Newroz bildirisindeki kimi ifadelerin AKP’nin söylemleriyle örtüştüğünü ileri sürüp buradan iktidarın Öcalan’a bildiri dikte ettiğini savunmak gerçekçi olmadığı gibi iki tarafı da yıpratmaya dönük. Söylenenin aksine Öcalan, yıllardır kendi görüş ve projelerinin PKK ve BDP tarafından değil özellikle dış politikada AKP tarafından dikkate alınıp uygulamaya konulduğunu savunup duruyor. Öcalan’a kalsa esas fikir ve düşünce dikte ettiren taraf AKP değil, kendisi”!..
ŞİMDİ!..
Öcalan, bu kısacık-ama içi dolu olan-çağrısında çok şey söylüyor, çok somut önerilerde bulunuyor dedik. Öcalan’ın “Çağrı”sının, öyle sadece bir “silahları bırakın” çağrısı olmadığını söyledik. İsterseniz önce, onun en çok tartışılan şu Misakı Milli önerisini ele alalım:
“Son doksan yılın tüm hata, eksiklik ve yanlışlıklarına rağmen bir kez daha yanımıza, mağdur edilmiş, büyük felaketlere uğramış halkları, sınıfları ve kültürleri de alarak bir model inşa etmeye çalışıyoruz. Tüm bu kesimleri; eşitlikçi, özgür ve demokratik ifade tarzının örgütlenmesini gerçekleştirmeye çağırıyorum”.

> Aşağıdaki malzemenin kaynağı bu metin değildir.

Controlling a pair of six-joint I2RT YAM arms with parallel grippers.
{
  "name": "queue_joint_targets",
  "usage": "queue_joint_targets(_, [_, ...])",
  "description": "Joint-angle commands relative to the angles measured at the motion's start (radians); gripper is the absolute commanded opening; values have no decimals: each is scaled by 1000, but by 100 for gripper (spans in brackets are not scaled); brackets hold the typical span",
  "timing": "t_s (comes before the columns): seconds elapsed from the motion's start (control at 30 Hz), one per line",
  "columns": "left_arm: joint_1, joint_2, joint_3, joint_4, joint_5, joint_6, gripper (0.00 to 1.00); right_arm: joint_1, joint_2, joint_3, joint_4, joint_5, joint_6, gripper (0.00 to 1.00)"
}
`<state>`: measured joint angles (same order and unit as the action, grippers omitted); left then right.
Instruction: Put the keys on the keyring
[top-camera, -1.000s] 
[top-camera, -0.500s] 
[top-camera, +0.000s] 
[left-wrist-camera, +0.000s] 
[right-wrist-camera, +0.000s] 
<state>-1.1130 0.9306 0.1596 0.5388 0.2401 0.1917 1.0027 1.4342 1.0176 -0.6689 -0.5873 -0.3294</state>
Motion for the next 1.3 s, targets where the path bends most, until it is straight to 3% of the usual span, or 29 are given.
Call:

“Misak-ı Milli’ye aykırı olarak parçalanmış ve bugün Suriye ve Irak Arap Cumhuriyeti’nde ağır sorunlar ve çatışmalar içinde yaşamaya mahkum edilen Kürtleri, Türkmenleri, Asurileri ve Arapları birleşik bir “Milli Dayanışma ve Barış Konferansı” temelinde kendi gerçeklerini tartışmaya, bilinçlenmeye ve kararlaşmaya çağırıyorum”.
“Etnik ve tek uluslu coğrafyalar oluşturmak, bizim aslımızı ve özümüzü inkar eden modernitenin hedeflediği insanlık dışı bir imalattır. Kürdistan ve Anadolu tarihine yaraşır şekilde tüm halkların ve Kültürlerin eşit, özgür ve demokratik ülkesinin oluşması için herkese büyük sorumluluk düşüyor. Bu Newroz münasebetiyle en az Kürtler kadar Ermenileri, Türkmenleri, Asurları, Arapları ve diğer halk topluluklarını da yakılan ateşten kaynaklı özgürlük ve eşitlik ışıklarını, kendi öz eşitlik ve özgürlük ışıkları olarak görmeye ve yaşamaya çağırıyorum”.
Öcalan’ın söyledikleri çok açık: Misakı Milli çapında bir Ortadoğu birliği, “Demokratik Moder-nite Sistemi” adını verdiği bir birlikte yaşam biçimi öneriyor Öcalan. Onun “Demokratik Modernite Sistemini” biraz sonra tartışacağız, bu nedenle, önce biz onun şu Misakı Milli sınırları içinde sağlanabileceğini önerdiği birlikteliğin nasıl mümkün hale geleceğini ele ala-lım.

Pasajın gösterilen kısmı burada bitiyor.